◆ EXERCISE INSTRUCTIONS ◆
Print every line of the material below exactly as it stands, but omit the pictures.
*** Opening of INFORMATION SHOWN ***
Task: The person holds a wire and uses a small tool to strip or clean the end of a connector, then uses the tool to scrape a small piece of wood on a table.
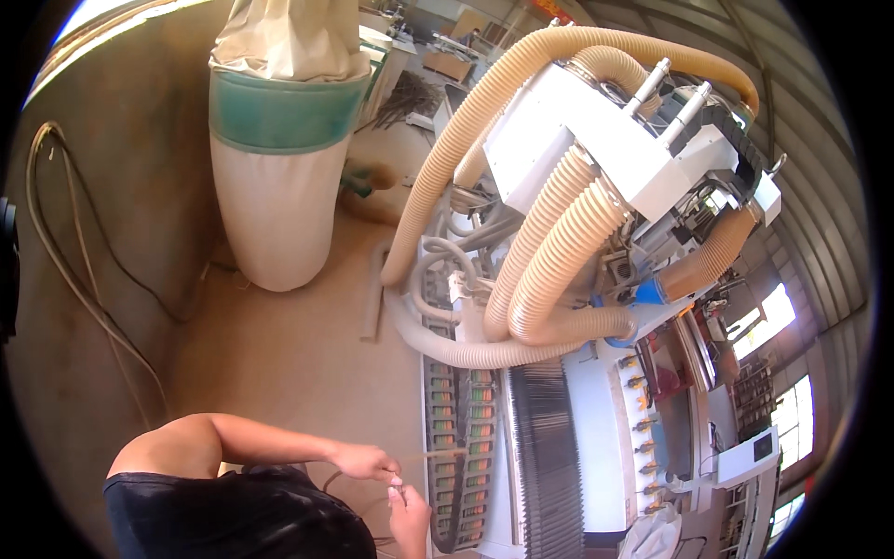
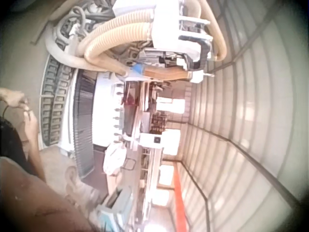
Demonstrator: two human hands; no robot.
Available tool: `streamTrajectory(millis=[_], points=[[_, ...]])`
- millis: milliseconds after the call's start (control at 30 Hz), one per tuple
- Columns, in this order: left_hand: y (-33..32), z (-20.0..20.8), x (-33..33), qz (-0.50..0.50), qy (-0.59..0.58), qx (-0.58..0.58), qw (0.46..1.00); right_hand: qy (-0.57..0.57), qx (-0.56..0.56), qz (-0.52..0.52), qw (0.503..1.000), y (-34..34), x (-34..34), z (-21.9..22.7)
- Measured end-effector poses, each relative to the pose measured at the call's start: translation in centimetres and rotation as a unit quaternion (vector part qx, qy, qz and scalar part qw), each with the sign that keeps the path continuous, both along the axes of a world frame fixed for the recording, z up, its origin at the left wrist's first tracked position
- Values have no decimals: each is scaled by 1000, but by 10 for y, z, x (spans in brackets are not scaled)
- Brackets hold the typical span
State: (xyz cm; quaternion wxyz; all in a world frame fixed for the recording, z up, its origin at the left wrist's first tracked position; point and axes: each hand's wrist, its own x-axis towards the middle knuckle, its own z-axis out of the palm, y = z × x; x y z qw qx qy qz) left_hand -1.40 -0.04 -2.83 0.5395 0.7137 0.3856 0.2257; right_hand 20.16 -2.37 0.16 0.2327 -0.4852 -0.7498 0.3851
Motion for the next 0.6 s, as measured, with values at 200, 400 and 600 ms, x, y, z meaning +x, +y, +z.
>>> streamTrajectory(millis=[200, 400, 600], points=[[-11, 25, -2, 28, -41, 183, 982, 278, -352, -83, 890, -4, 10, -11], [-31, 16, 18, 82, 19, 78, 993, 97, -81, -67, 990, -26, 10, -5], [-12, 45, 8, 87, -13, 43, 995, 298, -312, -97, 897, -17, 2, -2]])
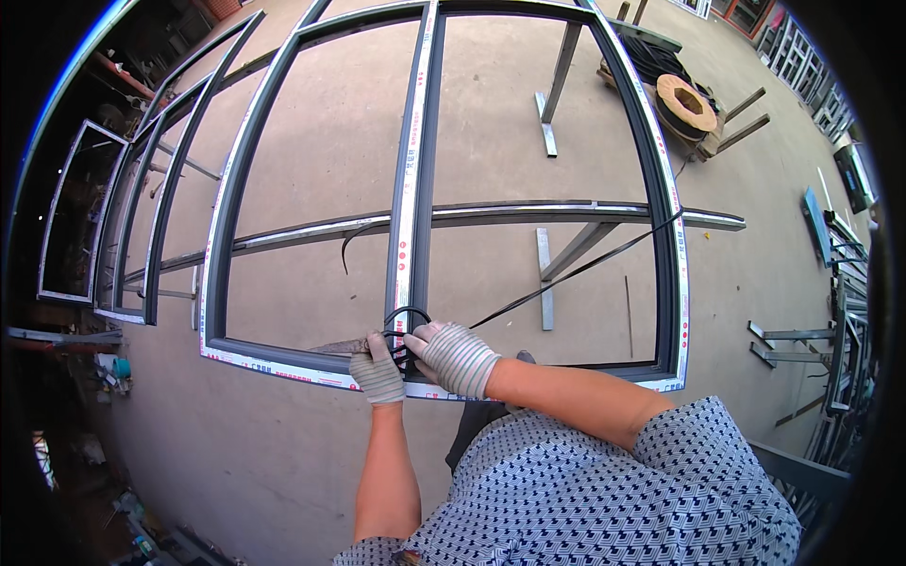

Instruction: The person installs a black rubber seal into the groove of a large aluminum window frame. They measure and cut the seal with shears, then press it into place along the frame's perimeter.

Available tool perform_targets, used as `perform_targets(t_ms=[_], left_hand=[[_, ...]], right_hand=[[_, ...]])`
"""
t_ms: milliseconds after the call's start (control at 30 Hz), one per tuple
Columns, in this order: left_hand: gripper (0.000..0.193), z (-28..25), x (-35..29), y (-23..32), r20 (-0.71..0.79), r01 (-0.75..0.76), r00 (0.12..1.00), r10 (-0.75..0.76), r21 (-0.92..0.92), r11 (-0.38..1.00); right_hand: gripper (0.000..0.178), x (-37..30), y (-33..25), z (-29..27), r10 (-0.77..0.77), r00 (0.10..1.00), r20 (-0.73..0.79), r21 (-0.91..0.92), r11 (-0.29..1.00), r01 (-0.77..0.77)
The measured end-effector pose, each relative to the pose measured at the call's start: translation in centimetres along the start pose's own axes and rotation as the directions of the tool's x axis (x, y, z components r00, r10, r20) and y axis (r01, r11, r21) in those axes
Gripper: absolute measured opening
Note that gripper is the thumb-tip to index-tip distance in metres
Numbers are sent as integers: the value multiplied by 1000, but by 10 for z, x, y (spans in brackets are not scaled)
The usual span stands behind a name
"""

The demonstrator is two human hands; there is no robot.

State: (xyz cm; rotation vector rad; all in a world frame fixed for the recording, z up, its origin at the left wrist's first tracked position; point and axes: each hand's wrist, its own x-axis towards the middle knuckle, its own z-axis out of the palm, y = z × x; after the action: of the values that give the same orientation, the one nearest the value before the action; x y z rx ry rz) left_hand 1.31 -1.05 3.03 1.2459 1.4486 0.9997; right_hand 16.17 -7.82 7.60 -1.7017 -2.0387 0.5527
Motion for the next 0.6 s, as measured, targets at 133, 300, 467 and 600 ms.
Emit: perform_targets(t_ms=[133,300,467,600], left_hand=[[40,1,-22,10,38,-95,995,91,103,990],[35,23,-53,29,178,-160,971,163,-32,987],[35,28,-50,30,405,-135,897,178,-135,982],[36,39,-62,63,506,-186,817,275,-219,958]], right_hand=[[34,-6,-4,-13,75,997,-22,17,997,-75],[30,-20,0,-40,162,983,86,223,959,-177],[31,-37,-5,-65,370,924,96,380,844,-378],[31,-56,6,-40,534,835,-134,492,767,-412]])
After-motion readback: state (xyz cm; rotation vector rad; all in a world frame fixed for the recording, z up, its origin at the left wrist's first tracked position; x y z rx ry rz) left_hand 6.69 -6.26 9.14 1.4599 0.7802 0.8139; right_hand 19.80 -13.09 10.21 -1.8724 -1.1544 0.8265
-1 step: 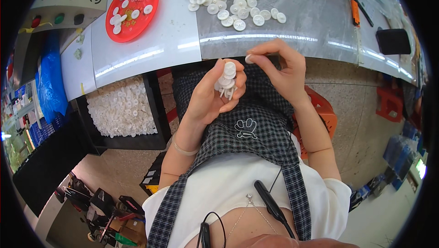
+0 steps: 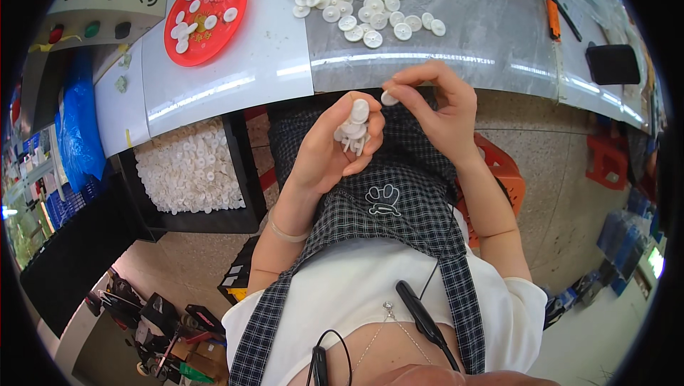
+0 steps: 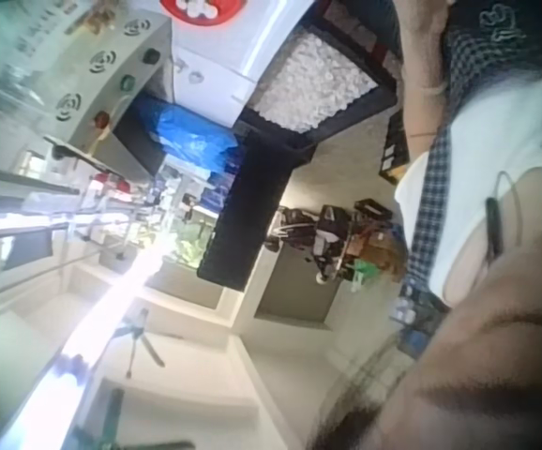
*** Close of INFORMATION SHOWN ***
◆ RESULT ◆
Task: The person holds a wire and uses a small tool to strip or clean the end of a connector, then uses the tool to scrape a small piece of wood on a table.
Demonstrator: two human hands; no robot.
Available tool: `streamTrajectory(millis=[_], points=[[_, ...]])`
- millis: milliseconds after the call's start (control at 30 Hz), one per tuple
- Columns, in this order: left_hand: y (-33..32), z (-20.0..20.8), x (-33..33), qz (-0.50..0.50), qy (-0.59..0.58), qx (-0.58..0.58), qw (0.46..1.00); right_hand: qy (-0.57..0.57), qx (-0.56..0.56), qz (-0.52..0.52), qw (0.503..1.000), y (-34..34), x (-34..34), z (-21.9..22.7)
- Measured end-effector poses, each relative to the pose measured at the call's start: translation in centimetres and rotation as a unit quaternion (vector part qx, qy, qz and scalar part qw), each with the sign that keeps the path continuous, both along the axes of a world frame fixed for the recording, z up, its origin at the left wrist's first tracked position
- Values have no decimals: each is scaled by 1000, but by 10 for y, z, x (spans in brackets are not scaled)
- Brackets hold the typical span
State: (xyz cm; quaternion wxyz; all in a world frame fixed for the recording, z up, its origin at the left wrist's first tracked position; point and axes: each hand's wrist, its own x-axis towards the middle knuckle, its own z-axis out of the palm, y = z × x; x y z qw qx qy qz) left_hand -1.40 -0.04 -2.83 0.5395 0.7137 0.3856 0.2257; right_hand 20.16 -2.37 0.16 0.2327 -0.4852 -0.7498 0.3851
Motion for the next 0.6 s, as measured, with values at 200, 400 and 600 ms, x, y, z meaning +x, +y, +z.
>>> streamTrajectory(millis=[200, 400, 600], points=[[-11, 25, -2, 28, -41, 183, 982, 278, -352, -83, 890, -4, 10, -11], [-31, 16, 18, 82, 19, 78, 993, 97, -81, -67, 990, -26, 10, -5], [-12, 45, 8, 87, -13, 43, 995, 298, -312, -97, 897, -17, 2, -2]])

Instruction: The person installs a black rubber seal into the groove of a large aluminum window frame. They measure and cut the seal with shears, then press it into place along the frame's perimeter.

Available tool perform_targets, used as `perform_targets(t_ms=[_], left_hand=[[_, ...]], right_hand=[[_, ...]])`
"""
t_ms: milliseconds after the call's start (control at 30 Hz), one per tuple
Columns, in this order: left_hand: gripper (0.000..0.193), z (-28..25), x (-35..29), y (-23..32), r20 (-0.71..0.79), r01 (-0.75..0.76), r00 (0.12..1.00), r10 (-0.75..0.76), r21 (-0.92..0.92), r11 (-0.38..1.00); right_hand: gripper (0.000..0.178), x (-37..30), y (-33..25), z (-29..27), r10 (-0.77..0.77), r00 (0.10..1.00), r20 (-0.73..0.79), r21 (-0.91..0.92), r11 (-0.29..1.00), r01 (-0.77..0.77)
The measured end-effector pose, each relative to the pose measured at the call's start: translation in centimetres along the start pose's own axes and rotation as the directions of the tool's x axis (x, y, z components r00, r10, r20) and y axis (r01, r11, r21) in those axes
Gripper: absolute measured opening
Note that gripper is the thumb-tip to index-tip distance in metres
Numbers are sent as integers: the value multiplied by 1000, but by 10 for z, x, y (spans in brackets are not scaled)
The usual span stands behind a name
"""

The demonstrator is two human hands; there is no robot.

State: (xyz cm; rotation vector rad; all in a world frame fixed for the recording, z up, its origin at the left wrist's first tracked position; point and axes: each hand's wrist, its own x-axis towards the middle knuckle, its own z-axis out of the palm, y = z × x; after the action: of the values that give the same orientation, the one nearest the value before the action; x y z rx ry rz) left_hand 1.31 -1.05 3.03 1.2459 1.4486 0.9997; right_hand 16.17 -7.82 7.60 -1.7017 -2.0387 0.5527
Motion for the next 0.6 s, as measured, targets at 133, 300, 467 and 600 ms.
Emit: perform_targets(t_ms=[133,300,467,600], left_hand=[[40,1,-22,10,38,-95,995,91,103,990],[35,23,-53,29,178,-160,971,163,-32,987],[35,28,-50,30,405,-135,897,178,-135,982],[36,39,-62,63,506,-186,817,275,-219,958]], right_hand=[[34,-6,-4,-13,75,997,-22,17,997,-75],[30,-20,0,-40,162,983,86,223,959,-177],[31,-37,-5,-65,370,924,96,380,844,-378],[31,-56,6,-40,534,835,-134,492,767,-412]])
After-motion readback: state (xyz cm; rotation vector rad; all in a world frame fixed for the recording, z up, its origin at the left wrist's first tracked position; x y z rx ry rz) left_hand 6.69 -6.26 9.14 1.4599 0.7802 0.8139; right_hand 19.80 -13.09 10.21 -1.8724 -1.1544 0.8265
-1 step: 
+0 steps: 
+0 steps: 

No more is needed for this exercise.